→ **WHAT IS BEING ASKED**: Exactly the lines below from the line with "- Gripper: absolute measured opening" through the line with "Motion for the" must make up the answer, both ends included and pictures left out.

= = =

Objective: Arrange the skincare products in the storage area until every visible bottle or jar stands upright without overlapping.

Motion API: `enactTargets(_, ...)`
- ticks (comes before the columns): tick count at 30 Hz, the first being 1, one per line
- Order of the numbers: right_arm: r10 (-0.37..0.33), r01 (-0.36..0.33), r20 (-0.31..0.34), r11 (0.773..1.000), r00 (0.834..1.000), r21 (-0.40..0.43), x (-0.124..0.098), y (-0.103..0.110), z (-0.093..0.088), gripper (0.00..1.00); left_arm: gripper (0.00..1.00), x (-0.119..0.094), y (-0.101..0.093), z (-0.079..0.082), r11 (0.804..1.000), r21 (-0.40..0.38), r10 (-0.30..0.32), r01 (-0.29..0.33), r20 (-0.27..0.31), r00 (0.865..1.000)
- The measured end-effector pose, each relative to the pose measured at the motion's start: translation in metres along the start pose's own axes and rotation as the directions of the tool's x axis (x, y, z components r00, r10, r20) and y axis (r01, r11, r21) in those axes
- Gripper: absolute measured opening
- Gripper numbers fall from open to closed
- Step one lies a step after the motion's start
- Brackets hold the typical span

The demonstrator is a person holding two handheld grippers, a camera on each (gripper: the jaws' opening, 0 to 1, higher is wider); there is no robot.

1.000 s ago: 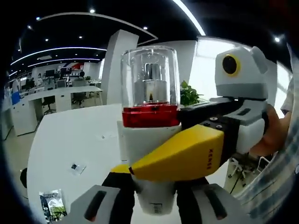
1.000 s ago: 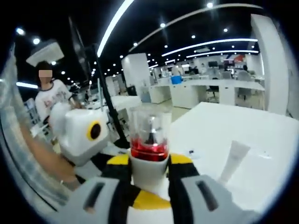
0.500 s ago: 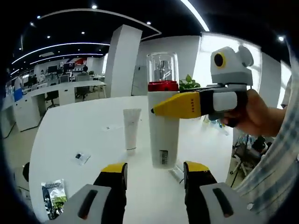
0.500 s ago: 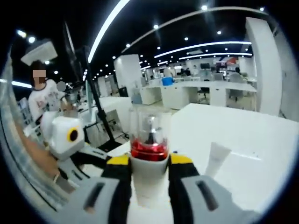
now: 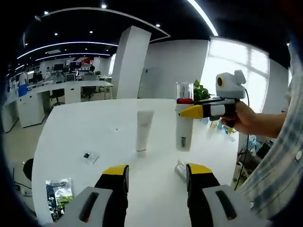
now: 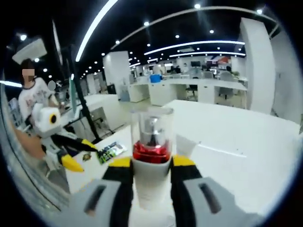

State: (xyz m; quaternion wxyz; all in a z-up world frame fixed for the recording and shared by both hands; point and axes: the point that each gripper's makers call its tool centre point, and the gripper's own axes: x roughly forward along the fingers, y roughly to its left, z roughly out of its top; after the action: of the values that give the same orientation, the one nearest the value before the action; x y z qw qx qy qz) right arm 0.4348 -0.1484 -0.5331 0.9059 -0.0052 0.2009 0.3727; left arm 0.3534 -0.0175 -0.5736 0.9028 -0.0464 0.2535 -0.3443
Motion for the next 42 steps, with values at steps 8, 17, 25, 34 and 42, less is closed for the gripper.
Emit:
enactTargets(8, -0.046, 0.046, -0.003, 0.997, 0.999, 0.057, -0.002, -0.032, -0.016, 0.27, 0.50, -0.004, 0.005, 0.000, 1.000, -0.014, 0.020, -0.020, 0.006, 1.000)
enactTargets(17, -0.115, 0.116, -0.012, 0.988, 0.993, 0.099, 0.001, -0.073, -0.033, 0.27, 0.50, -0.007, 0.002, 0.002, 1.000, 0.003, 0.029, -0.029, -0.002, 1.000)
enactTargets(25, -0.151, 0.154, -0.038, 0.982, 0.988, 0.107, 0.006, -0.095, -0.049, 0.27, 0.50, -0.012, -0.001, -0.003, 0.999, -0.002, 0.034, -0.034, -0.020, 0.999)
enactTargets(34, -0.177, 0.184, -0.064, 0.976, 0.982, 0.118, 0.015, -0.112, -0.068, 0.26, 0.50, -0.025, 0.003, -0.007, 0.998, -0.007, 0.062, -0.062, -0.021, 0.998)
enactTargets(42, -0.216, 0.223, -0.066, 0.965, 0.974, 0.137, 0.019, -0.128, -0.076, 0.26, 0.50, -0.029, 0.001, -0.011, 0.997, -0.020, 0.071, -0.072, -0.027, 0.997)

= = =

→ **ANSWER SPACE**:
- Gripper: absolute measured opening
- Gripper numbers fall from open to closed
- Step one lies a step after the motion's start
- Brackets hold the typical span

The demonstrator is a person holding two handheld grippers, a camera on each (gripper: the jaws' opening, 0 to 1, higher is wider); there is no robot.

1.000 s ago: 
1.000 s ago: 
0.500 s ago: 
0.500 s ago: 
now: 
now: 

State: (xyz m; quaternion wxyz; all in a z-up world frame fixed for the recording and shared by both hands; point and axes: the point that each gripper's makers call its tool centre point, and the gripper's own axes: x roughly forward along the fingers, y roughly to its left, z roughly out of its top; after the action: of the values that give the same orientation, the one nearest the value before the action; x y z qw qx qy qz) right arm 0.4348 -0.1484 -0.5331 0.9059 -0.0052 0.2009 0.3727; left arm 0.3534 -0.0175 -0.5736 0.9028 -0.0464 0.2535 -0.3443
Motion for the next 42 steps, with values at steps 8, 17, 25, 34 and 42, less is closed for the gripper.

That wraps up the answer.